**Instructions to follow:**
Copy every line below where the string "camera" is found.

**Provided information:**
_____

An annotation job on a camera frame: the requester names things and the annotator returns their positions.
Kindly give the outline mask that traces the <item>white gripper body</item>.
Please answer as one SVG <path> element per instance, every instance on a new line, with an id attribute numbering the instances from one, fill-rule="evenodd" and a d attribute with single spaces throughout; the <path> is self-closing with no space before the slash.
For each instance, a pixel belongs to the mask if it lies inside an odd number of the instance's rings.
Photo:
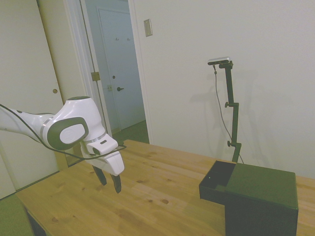
<path id="1" fill-rule="evenodd" d="M 95 147 L 88 145 L 87 147 L 83 147 L 81 145 L 81 152 L 84 158 L 92 158 L 90 154 L 95 154 L 94 149 L 98 150 L 99 155 L 104 155 L 103 157 L 98 157 L 96 159 L 86 160 L 89 164 L 98 167 L 114 176 L 118 176 L 124 170 L 124 163 L 121 154 L 117 151 L 117 145 L 108 146 L 105 145 L 101 147 L 100 145 L 96 145 Z"/>

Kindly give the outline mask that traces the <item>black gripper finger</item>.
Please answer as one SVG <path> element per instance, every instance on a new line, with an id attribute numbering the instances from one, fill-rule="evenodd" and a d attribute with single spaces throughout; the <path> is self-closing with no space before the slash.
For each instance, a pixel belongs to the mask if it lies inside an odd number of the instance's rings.
<path id="1" fill-rule="evenodd" d="M 121 184 L 121 178 L 120 178 L 120 175 L 110 175 L 111 176 L 111 179 L 113 181 L 113 184 L 114 184 L 114 188 L 115 188 L 115 191 L 116 193 L 120 193 L 121 190 L 122 190 L 122 184 Z"/>
<path id="2" fill-rule="evenodd" d="M 107 184 L 107 180 L 106 180 L 106 177 L 102 171 L 102 169 L 96 167 L 96 166 L 93 166 L 93 169 L 94 169 L 94 172 L 96 174 L 96 176 L 98 177 L 100 183 L 105 186 Z"/>

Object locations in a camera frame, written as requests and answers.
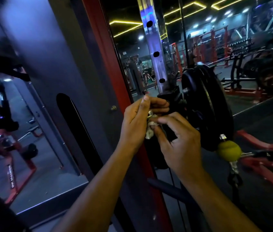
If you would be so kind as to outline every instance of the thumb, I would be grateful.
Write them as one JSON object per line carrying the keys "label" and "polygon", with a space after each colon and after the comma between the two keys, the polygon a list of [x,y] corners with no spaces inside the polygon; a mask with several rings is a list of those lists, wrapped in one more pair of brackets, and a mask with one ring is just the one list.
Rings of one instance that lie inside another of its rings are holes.
{"label": "thumb", "polygon": [[149,108],[150,108],[150,97],[145,95],[141,103],[139,104],[139,109],[136,114],[136,117],[137,118],[144,117],[147,119]]}
{"label": "thumb", "polygon": [[163,130],[159,126],[155,126],[154,133],[158,139],[158,142],[160,144],[161,151],[167,150],[171,148],[171,144],[169,140],[166,138]]}

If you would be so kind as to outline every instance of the gym floor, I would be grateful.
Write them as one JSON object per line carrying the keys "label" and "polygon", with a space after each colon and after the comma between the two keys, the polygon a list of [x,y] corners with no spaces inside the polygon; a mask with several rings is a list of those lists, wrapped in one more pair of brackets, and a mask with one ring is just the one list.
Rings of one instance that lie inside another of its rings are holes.
{"label": "gym floor", "polygon": [[[216,73],[223,72],[222,74],[219,74],[219,78],[222,79],[224,77],[223,75],[227,75],[226,77],[228,77],[231,67],[219,67],[215,70]],[[251,82],[243,83],[243,85],[243,87],[246,88],[255,87],[255,84]],[[7,96],[11,103],[12,115],[15,117],[15,120],[20,122],[20,129],[15,132],[15,135],[20,137],[31,127],[27,121],[32,118],[32,115],[26,108],[24,101],[13,83],[10,82],[9,84],[6,84],[6,86]],[[154,88],[148,90],[148,92],[151,96],[157,96],[158,94],[158,90],[155,90]],[[254,105],[254,98],[251,97],[227,96],[227,99],[230,103],[233,114]],[[273,143],[273,115],[264,117],[264,119],[257,123],[246,127],[245,130],[262,141]],[[251,150],[251,147],[245,141],[237,138],[236,142],[240,144],[243,151],[248,152]],[[85,176],[72,175],[60,169],[60,163],[45,137],[35,138],[33,136],[28,136],[21,142],[24,146],[29,143],[36,144],[39,149],[38,156],[33,159],[33,162],[37,166],[37,172],[11,205],[11,208],[16,213],[87,181]],[[228,164],[219,159],[212,152],[203,150],[202,154],[204,168],[210,173],[219,188],[229,198],[231,198],[231,187],[227,183],[227,175],[229,171]],[[17,179],[21,181],[28,173],[28,170],[17,153],[13,153],[13,156],[15,158]],[[239,168],[244,181],[244,185],[240,188],[240,197],[242,202],[247,206],[248,216],[260,227],[262,231],[273,231],[273,185],[254,172],[243,168],[241,165],[239,165]],[[157,176],[158,179],[170,184],[172,183],[169,170],[157,170]],[[177,177],[174,174],[173,177],[175,185],[180,187]],[[5,199],[8,194],[9,185],[6,177],[6,169],[4,168],[4,160],[0,157],[0,197]],[[185,227],[187,231],[190,231],[185,205],[180,203],[185,221],[184,227],[177,201],[167,195],[164,195],[164,198],[174,232],[184,232]],[[58,220],[55,220],[45,224],[40,228],[37,228],[35,232],[48,232],[55,223],[57,223],[57,221]],[[115,229],[111,226],[110,231],[113,232]]]}

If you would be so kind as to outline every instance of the cable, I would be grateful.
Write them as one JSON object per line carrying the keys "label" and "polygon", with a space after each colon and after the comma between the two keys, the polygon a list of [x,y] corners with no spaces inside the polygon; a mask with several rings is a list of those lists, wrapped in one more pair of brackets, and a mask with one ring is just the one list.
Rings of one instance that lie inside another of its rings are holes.
{"label": "cable", "polygon": [[[174,179],[173,179],[173,175],[172,175],[172,172],[171,172],[171,169],[170,169],[170,168],[169,168],[169,171],[170,171],[170,175],[171,175],[171,179],[172,179],[172,184],[173,184],[173,186],[175,186]],[[179,200],[177,200],[177,204],[178,204],[178,207],[179,207],[179,212],[180,212],[180,216],[181,216],[181,218],[182,218],[182,222],[183,222],[183,224],[184,224],[185,232],[187,232],[186,224],[185,224],[185,221],[184,221],[184,216],[182,215],[182,209],[180,208],[180,205],[179,205]]]}

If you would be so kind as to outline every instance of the yellow ball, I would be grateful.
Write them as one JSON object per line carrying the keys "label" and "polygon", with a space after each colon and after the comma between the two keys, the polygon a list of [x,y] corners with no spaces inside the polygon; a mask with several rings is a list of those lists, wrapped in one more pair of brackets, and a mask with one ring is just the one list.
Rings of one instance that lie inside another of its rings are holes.
{"label": "yellow ball", "polygon": [[222,159],[228,162],[238,160],[242,154],[239,145],[232,141],[220,143],[216,152]]}

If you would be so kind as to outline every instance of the spotlight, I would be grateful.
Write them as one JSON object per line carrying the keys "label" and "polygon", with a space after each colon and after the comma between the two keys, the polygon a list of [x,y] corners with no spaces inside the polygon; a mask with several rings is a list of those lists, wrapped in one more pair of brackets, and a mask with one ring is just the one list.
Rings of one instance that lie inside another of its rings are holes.
{"label": "spotlight", "polygon": [[228,10],[227,12],[225,12],[225,15],[228,15],[228,14],[230,14],[230,13],[231,13],[231,11]]}

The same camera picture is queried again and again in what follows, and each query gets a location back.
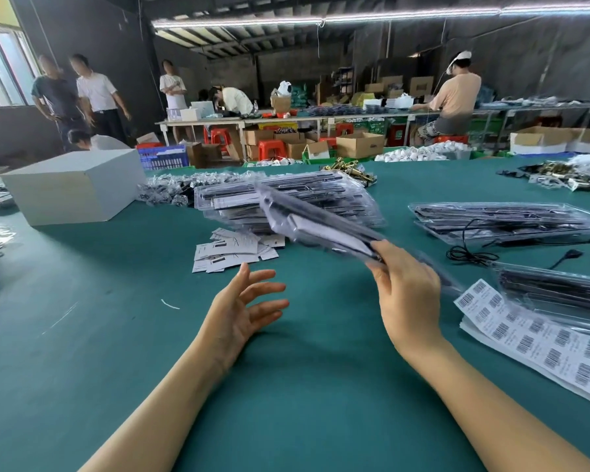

_____

**Your response:**
An annotation job on a camera frame: the requester names things and the annotator returns their positions.
Object locations in a camera frame, written as requests and answers.
The same camera picture is queried again and again in what follows, and each query gets a location back.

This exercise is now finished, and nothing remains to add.